Newsletters are also the best way to get visitors to return to your site. Far superior to RSS. It's the difference between being one of dozens or hundreds of feeds in a reader and reaching into a person's inbox. Jakob Nielsen wrote an Alert Box about this.


And as a site owner, it has the bonus of being much easier to track than RSS. It's difficult to quantify how many people "read" your RSS feed in a week. But it's pretty easy to count how many people loaded the images in your email or clicked a link.


Dosn't email clients such as gmail automatically block images though? How do you track it?


Yeah, but (and I'm only one data point) I always click the "Always display images from .." link whenever I open a legitimate e-mail that looks like it's missing images, so they get to track me and I get to see a complete mail ;-)
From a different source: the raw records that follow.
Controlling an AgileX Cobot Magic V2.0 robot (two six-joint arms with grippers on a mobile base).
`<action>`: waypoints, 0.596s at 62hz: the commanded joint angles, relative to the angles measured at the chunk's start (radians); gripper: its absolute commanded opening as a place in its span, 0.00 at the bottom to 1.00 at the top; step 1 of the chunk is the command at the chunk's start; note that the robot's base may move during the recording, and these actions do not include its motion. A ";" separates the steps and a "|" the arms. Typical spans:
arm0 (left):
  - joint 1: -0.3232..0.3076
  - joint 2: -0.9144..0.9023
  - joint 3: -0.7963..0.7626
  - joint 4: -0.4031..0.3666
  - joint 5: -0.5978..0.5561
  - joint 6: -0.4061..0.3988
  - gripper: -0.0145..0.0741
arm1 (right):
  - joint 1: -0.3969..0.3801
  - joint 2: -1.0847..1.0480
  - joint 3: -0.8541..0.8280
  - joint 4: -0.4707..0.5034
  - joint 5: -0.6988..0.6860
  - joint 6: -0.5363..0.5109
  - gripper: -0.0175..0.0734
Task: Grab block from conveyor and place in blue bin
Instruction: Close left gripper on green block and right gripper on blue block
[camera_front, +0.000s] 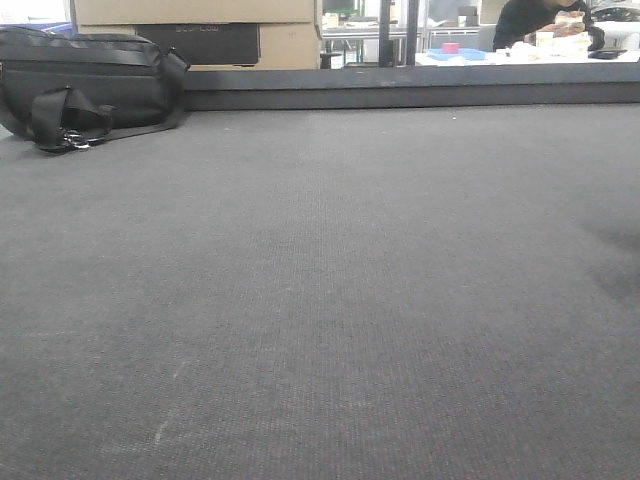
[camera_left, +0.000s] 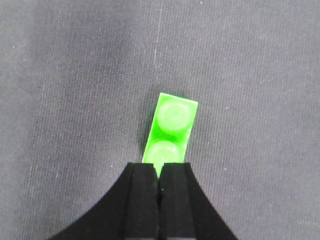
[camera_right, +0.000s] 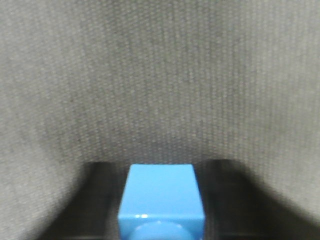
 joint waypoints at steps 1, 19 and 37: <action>-0.004 -0.002 -0.008 -0.011 0.017 -0.005 0.04 | 0.001 -0.006 0.004 -0.012 -0.011 -0.002 0.15; 0.013 0.070 -0.105 -0.033 0.143 0.108 0.04 | 0.001 -0.164 -0.030 -0.008 0.023 -0.002 0.01; 0.013 0.145 -0.135 -0.043 0.112 0.222 0.04 | 0.001 -0.308 -0.039 0.019 0.001 -0.002 0.01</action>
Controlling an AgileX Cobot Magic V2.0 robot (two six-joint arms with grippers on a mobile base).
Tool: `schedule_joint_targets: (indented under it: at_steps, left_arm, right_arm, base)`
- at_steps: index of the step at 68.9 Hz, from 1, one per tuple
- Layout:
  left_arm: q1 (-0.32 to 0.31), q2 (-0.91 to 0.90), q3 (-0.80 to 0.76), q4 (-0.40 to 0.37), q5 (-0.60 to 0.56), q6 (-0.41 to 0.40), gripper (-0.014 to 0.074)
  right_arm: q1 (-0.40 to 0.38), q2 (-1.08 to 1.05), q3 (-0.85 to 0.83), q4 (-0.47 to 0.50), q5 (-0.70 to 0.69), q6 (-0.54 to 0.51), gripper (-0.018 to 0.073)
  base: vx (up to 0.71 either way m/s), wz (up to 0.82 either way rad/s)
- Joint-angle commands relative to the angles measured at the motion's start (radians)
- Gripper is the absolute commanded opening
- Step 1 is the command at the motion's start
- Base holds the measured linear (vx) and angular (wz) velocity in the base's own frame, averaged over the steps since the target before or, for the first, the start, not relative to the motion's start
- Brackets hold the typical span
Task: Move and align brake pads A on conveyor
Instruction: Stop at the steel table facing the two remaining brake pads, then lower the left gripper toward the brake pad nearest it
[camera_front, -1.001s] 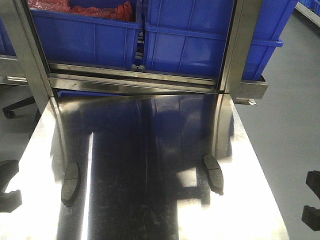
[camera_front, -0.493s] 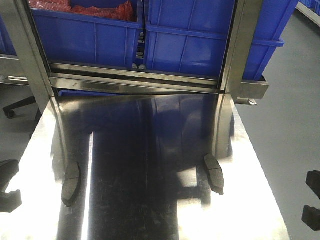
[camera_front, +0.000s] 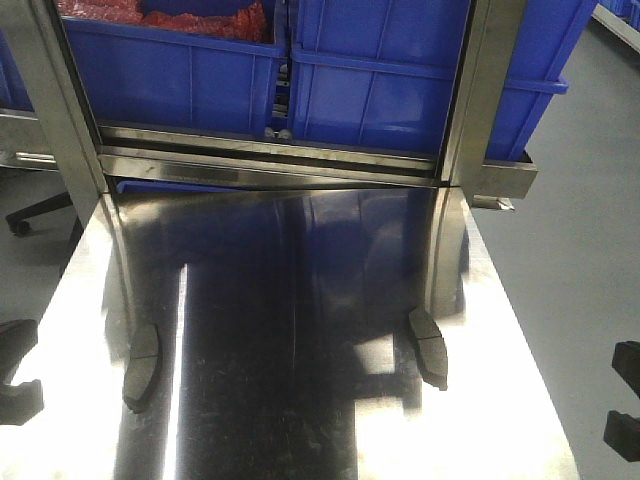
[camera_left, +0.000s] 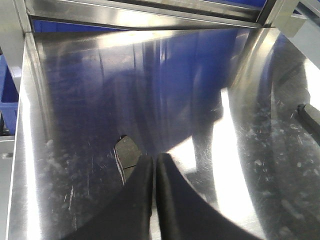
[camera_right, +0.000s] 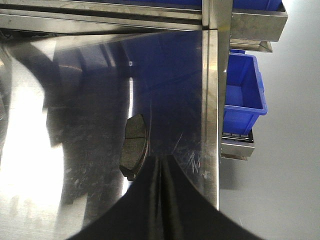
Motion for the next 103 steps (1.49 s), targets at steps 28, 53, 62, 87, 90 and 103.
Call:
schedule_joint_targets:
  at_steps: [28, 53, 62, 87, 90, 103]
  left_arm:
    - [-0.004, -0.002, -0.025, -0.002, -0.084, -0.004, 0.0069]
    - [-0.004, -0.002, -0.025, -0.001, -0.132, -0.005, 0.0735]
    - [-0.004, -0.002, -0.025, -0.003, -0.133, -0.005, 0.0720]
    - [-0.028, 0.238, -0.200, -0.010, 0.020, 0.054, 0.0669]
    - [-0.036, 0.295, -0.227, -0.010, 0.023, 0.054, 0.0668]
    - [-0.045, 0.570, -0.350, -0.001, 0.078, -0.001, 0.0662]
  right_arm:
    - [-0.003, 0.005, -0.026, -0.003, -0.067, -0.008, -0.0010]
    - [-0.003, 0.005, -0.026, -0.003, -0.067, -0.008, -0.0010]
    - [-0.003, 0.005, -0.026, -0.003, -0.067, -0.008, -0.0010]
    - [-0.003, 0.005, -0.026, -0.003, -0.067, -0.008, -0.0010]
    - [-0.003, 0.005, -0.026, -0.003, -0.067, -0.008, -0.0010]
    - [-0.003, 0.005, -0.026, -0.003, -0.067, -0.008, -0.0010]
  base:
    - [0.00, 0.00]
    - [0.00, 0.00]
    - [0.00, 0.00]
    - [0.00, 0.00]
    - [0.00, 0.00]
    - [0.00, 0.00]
The short answer is: give people a reason to unblock images on your messages.


Ah, clever! Thank you.


Click thru links


Generally true (for the mass market), but there are some significant areas where e-mail is next to useless versus RSS - certain highly technical areas, programmers, etc.


Of course the real money is B2B, not B2C. The more desirable your audience is to advertisers (e.g. corporate IT managers), the more you can charge for ads.


Through consulting I've seen the numbers, and I wonder why more people don't push to get users e-mail adresses and send newsletters. This is partuciularly true if you sell something online.


I find Sarah Lacy's views intriguing, and wish to subscribe to her newsletter.


This is very true. I am still amazed at how much revenue gets generated from email still. I wish I could share some numbers.